En cas de Brexit sans accord avec l'UE et en l'absence de mesures particulières, le président de l’Acpr a parlé de risque pour la stabilité du système financier. La France voudrait le maintien à court terme d'un régime dit « d'équivalence », permettant sous certaines conditions aux chambres de compensation britanniques de continuer de fournir ces services. « Mais cette solution devrait clairement rester temporaire, sur une durée limitée à une grosse année », a-t-il ajouté. Il a notamment parlé pour l’avenir du « développement à Paris d'une offre de services de compensation renforcée et complétée dans le domaine des produits dérivés de taux d'intérêt ».

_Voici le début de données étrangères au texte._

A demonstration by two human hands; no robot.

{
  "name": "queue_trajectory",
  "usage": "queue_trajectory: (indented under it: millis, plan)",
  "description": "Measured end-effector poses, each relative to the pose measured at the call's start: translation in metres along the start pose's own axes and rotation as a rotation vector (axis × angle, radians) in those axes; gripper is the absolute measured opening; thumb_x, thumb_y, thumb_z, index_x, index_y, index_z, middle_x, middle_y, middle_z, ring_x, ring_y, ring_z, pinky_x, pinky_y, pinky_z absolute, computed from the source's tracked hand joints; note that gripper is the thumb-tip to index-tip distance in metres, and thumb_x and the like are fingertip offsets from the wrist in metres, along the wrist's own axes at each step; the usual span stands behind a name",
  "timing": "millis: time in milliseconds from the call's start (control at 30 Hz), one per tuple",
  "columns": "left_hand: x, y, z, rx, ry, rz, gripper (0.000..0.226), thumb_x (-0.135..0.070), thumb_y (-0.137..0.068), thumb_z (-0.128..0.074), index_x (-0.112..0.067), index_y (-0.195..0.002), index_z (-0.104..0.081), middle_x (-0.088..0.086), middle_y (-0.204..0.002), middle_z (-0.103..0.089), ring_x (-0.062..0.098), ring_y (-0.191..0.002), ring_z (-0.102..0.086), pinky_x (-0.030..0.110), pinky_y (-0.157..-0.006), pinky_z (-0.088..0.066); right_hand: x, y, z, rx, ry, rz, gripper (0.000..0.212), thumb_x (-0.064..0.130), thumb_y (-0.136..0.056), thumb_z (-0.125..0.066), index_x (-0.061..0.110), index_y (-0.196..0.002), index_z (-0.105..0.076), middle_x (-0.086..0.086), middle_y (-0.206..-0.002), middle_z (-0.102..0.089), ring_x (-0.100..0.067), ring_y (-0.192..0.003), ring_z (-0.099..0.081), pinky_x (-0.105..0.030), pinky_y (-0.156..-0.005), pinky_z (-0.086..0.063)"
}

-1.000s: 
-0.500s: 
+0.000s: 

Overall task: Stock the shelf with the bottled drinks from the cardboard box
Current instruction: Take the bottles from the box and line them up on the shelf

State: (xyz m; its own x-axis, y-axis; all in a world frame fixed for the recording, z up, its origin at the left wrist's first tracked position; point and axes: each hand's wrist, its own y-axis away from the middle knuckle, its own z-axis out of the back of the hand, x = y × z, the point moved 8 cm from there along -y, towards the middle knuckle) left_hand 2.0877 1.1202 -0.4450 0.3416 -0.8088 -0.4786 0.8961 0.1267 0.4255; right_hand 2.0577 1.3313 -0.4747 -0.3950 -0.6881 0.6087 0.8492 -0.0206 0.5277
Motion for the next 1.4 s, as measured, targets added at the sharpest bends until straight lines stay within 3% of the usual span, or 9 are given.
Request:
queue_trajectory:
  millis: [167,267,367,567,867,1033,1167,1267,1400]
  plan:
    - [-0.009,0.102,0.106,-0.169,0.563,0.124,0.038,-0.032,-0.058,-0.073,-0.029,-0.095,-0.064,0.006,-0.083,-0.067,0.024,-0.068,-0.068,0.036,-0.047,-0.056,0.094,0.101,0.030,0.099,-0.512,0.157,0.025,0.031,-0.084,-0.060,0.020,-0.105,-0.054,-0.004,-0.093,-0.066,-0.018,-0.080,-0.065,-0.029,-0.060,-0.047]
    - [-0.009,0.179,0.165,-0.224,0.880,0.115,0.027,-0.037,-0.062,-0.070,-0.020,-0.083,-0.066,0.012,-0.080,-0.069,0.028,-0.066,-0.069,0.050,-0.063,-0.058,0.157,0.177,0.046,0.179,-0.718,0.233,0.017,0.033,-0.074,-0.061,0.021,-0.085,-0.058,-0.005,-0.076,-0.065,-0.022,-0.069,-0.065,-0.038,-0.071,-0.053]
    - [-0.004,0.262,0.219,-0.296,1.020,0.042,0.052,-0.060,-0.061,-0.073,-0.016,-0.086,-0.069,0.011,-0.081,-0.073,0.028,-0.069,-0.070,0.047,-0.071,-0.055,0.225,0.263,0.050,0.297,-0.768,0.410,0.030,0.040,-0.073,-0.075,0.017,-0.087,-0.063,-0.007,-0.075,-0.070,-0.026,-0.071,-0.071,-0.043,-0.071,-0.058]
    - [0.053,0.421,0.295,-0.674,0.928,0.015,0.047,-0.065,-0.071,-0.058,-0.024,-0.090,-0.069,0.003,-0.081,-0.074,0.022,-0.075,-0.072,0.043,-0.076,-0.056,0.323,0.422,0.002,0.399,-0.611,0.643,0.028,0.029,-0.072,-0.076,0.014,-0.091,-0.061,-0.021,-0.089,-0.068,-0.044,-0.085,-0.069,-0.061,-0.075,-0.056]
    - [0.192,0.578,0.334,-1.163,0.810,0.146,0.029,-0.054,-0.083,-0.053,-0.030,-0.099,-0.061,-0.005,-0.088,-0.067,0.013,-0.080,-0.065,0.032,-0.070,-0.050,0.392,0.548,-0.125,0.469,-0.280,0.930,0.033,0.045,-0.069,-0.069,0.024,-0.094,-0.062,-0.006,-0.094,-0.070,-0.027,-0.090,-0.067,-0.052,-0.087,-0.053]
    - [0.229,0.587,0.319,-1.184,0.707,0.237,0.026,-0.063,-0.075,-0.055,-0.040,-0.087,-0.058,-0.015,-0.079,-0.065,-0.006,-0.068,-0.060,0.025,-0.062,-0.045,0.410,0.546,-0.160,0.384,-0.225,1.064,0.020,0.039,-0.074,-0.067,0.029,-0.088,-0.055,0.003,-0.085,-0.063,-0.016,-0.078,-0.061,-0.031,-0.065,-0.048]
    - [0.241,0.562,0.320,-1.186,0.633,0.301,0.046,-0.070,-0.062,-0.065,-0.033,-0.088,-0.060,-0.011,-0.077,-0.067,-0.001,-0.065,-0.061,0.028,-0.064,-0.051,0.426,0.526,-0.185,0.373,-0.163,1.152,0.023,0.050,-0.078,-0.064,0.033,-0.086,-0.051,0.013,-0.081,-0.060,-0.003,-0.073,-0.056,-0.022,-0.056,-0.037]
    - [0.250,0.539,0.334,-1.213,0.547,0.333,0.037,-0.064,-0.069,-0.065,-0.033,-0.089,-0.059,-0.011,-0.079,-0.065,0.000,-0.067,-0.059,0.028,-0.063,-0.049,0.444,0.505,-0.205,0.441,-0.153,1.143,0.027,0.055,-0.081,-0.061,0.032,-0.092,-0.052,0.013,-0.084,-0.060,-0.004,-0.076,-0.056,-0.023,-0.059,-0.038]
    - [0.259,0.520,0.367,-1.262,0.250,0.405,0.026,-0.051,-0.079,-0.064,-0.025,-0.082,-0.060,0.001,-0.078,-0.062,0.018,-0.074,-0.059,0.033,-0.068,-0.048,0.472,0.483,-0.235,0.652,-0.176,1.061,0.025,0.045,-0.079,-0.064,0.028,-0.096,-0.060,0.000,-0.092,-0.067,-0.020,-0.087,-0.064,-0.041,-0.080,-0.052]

Un effet sur l’immobilier parisien
Le Brexit a aussi des effets concrets notamment dans l’immobilier parisien. Certaines grandes banques, des institutions financières ont décidé de quitter Londres et de s’installer à Paris. Qui dit installation, dit personnel qui déménage. Et cela fait grimper les prix de l’immobilier de luxe notamment à Paris. Depuis l'annonce du Brexit, de nombreux Français de Londres et expatriés européens viennent ou rentrent à Paris.
Un coût important pour le Royaume-Uni en cas de non accord
L'UE et le Royaume-Uni se sont entendus fin novembre sur un projet d'accord de retrait de près de 600 pages, qui doit répondre aux interrogations sur le départ du Royaume-Uni.
La banque d’Angleterre a envisagé le scénario d’absence d’accord et l’a chiffré : l’institution financière prévoit alors un effondrement de 25% du cours de la monnaie anglaise, un PIB qui baisserait de 7.8%, un chômage en hausse de 7.5% tout comme l’inflation à 6.5% tandis que les prix de l’immobilier baisseraient de 30% et les taux d’intérêt augmenteraient fortement. Même en cas d’accord le PIB pourrait baisser de 1.2 à 3.8%.
La Banque centrale anglaise parle même d’un choc plus violent encore que la crise financière de 2008 ou les chocs pétroliers de 1970. La banque a chiffré le coût à 100 milliards de livres perdus en 12 ans, soit plus que la contribution du pays au budget de l’Union Européenne.